[Stored items]
○ ○ ○ ○ ○
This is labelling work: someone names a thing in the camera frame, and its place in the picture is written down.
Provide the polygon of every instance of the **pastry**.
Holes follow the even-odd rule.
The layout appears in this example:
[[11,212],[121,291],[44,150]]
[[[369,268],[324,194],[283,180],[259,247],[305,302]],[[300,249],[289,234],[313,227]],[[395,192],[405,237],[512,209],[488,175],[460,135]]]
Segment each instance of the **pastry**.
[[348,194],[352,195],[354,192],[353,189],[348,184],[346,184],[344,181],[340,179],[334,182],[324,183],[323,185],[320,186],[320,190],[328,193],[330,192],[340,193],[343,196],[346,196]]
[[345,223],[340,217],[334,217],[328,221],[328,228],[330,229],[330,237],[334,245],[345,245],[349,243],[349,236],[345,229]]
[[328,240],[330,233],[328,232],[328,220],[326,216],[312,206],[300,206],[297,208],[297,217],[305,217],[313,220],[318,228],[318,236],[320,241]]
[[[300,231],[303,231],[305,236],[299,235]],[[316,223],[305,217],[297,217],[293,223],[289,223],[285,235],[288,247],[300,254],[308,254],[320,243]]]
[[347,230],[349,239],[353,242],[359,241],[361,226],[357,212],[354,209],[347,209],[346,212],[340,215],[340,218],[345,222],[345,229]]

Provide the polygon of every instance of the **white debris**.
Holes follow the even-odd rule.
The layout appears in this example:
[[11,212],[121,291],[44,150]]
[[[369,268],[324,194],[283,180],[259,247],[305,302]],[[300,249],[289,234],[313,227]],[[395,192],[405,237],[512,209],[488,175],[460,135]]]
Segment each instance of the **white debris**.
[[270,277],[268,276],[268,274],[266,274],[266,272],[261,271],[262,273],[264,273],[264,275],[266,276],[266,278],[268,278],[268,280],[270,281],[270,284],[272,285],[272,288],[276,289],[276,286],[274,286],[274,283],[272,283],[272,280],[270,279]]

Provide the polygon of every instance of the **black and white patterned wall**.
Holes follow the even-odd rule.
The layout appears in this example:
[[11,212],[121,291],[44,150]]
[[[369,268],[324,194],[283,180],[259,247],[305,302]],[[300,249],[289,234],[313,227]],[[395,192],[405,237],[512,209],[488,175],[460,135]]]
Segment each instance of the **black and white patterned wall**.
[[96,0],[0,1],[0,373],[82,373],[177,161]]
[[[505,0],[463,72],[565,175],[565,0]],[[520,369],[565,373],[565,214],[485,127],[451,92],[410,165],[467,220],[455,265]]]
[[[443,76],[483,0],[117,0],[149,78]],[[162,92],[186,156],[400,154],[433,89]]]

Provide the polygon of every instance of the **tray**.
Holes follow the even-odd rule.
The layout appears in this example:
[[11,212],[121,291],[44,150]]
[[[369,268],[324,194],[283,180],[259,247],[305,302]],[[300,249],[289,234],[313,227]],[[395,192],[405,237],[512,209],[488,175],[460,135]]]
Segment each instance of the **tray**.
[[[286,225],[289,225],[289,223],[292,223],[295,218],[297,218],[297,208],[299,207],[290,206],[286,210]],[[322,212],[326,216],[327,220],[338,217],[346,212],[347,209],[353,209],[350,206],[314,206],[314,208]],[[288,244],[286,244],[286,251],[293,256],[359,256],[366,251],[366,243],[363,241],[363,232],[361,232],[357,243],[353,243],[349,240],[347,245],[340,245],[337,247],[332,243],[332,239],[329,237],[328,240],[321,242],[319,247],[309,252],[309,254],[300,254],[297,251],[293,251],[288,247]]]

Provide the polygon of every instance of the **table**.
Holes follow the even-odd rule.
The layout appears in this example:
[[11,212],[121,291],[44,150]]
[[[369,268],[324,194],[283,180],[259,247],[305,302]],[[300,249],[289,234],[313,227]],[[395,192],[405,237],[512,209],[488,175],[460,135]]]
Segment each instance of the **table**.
○ ○ ○ ○ ○
Exercise:
What lines in the entries above include the string "every"? Return each one.

Reply to the exercise:
Provide the polygon of every instance of the **pastry**.
Provide the polygon of every instance of the **white debris**.
Provide the polygon of every instance of the **black and white patterned wall**.
Provide the polygon of every instance of the **tray**.
Provide the polygon of every instance of the **table**.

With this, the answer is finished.